**Task description:**
Give the number of lines in the data that hold the string "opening". Nothing else is needed.

*** Task data ***

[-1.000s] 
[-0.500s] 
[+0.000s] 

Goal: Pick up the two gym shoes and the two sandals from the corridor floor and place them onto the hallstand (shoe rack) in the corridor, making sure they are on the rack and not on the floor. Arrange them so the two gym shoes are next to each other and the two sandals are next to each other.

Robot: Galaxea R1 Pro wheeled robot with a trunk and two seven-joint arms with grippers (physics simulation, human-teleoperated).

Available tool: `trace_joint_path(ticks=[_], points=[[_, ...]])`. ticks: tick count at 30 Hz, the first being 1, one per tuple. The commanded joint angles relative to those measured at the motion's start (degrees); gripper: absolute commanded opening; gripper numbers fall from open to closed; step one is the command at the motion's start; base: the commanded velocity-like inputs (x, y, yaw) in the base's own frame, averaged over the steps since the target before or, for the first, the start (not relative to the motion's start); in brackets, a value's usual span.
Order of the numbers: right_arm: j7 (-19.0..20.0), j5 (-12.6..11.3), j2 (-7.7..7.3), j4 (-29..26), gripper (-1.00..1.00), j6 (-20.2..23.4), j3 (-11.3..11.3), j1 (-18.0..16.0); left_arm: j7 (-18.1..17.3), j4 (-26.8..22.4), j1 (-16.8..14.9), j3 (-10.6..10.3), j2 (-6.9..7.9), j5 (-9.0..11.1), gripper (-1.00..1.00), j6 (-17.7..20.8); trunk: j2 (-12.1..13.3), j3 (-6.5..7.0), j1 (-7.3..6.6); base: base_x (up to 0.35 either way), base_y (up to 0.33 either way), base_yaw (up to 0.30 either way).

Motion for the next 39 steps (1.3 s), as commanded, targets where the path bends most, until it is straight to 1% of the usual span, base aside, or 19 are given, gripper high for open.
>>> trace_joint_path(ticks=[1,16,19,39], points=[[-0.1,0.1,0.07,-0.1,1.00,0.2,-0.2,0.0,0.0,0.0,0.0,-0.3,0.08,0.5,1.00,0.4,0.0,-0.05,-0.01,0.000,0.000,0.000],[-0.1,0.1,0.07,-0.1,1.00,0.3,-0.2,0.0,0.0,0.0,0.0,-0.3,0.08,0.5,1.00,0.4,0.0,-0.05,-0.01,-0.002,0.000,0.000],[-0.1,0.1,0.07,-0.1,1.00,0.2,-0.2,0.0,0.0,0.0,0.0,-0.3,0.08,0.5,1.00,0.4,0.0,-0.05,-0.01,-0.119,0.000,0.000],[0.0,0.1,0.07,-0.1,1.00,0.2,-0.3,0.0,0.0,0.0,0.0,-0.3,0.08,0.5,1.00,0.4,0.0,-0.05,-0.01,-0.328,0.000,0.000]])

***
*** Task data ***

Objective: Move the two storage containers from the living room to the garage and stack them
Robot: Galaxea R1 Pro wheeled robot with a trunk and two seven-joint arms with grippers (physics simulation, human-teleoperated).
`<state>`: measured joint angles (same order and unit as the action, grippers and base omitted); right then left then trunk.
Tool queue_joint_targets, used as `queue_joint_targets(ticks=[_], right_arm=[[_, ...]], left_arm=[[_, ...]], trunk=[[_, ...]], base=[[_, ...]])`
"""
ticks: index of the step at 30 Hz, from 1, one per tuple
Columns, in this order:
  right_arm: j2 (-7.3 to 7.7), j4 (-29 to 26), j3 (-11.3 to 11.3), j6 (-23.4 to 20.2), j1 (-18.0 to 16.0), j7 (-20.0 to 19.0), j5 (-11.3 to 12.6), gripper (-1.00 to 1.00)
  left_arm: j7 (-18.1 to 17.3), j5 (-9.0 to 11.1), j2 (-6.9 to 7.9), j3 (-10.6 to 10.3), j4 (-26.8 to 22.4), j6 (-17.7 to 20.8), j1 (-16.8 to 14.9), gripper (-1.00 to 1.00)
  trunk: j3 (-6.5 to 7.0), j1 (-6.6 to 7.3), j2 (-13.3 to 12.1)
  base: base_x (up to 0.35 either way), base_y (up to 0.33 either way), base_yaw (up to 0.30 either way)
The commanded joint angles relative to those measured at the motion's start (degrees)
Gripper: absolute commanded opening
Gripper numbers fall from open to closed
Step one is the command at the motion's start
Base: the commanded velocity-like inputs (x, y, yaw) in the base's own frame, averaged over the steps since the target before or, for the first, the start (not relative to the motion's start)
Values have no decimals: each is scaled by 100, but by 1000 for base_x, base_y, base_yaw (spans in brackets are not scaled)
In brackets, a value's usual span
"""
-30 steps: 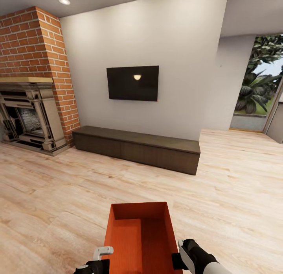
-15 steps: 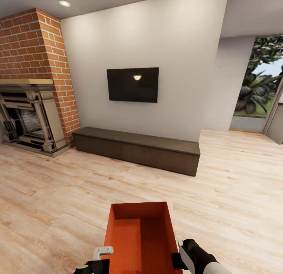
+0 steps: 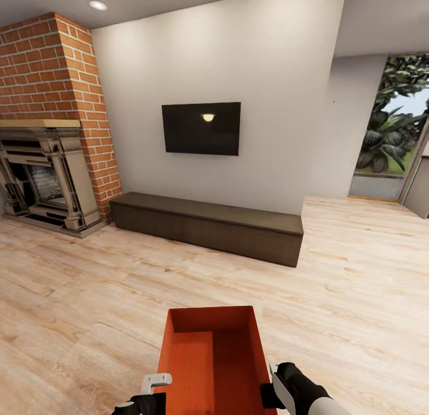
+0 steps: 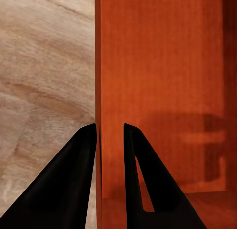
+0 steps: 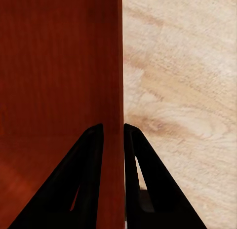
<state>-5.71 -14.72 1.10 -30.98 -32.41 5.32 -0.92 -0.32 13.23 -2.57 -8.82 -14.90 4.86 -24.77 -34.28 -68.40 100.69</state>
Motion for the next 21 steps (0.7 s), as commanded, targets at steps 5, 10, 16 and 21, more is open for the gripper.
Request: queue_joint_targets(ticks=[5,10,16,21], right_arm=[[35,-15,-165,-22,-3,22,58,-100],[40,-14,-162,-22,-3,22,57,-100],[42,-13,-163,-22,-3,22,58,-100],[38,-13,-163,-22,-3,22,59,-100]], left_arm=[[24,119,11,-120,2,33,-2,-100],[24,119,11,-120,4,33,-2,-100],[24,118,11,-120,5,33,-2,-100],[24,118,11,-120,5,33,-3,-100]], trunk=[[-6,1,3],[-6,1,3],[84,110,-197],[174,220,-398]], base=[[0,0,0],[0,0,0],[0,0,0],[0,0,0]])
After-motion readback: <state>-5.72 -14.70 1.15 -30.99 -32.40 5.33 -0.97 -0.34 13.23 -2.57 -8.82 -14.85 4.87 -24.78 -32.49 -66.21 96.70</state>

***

**Task result:**
2